Lindsey and Daniel Flessner’s sons, Mason and Dawson, both have DMD.

In addition to questioning how well the treatment works, FDA reviewers raised concerns about safety, particularly “related to the possibility of ineffective gene therapy being administered.”

The reviewers focused on the opportunity cost: Because of the viruses used to deliver the gene, patients may develop an immune response that could render future doses ineffective.

Chamberlain said work is being done to find ways to give more doses if needed, but for now it is a one-off treatment.

In his opinion, this approach is currently the best hope for DMD patients.

“It’s not perfect,” he admitted. “It’s not a complete cure, but based on the clinical results published by Sarepta and a few other companies, I believe micro-dystrophin gene therapy works better than any other drug that’s been tested against Duchenne muscular dystrophy.”

It’s unclear how long the effects will last; Sarepta is still conducting trials and a confirmatory study would be required as part of an accelerated approval.

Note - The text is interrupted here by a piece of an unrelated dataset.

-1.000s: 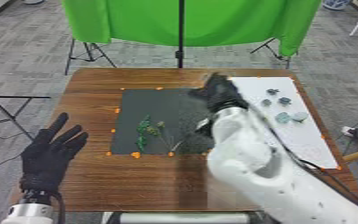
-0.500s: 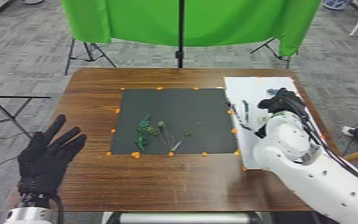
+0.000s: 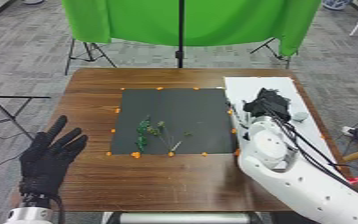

Sarepta has proposed a trial, which the company is already running, to meet this requirement. The results are expected later this year.

For families living with DMD, there is also an opportunity cost of waiting. In its briefing documents for the FDA meeting, Sarepta estimated that accelerated approval would speed up widespread access to SRP-9001 by at least a year, a time when about 400 boys could lose their ability to walk and another 400 whose disease became more severe is advanced, would die.

Melanie Hennick said Connor was admitted to the trial just weeks before he was 8 years old. She said she believes therapy is the reason Connor is doing so well.

“We had the opportunity to see Connor grow up at 8, 9, 10, 11 and 12 with more abilities than we ever dreamed of,” she said. “He climbs stairs without help; he runs around; he plays football; he plays hockey; He plays on a baseball team. … Those are things we never thought we’d see, especially at 12.”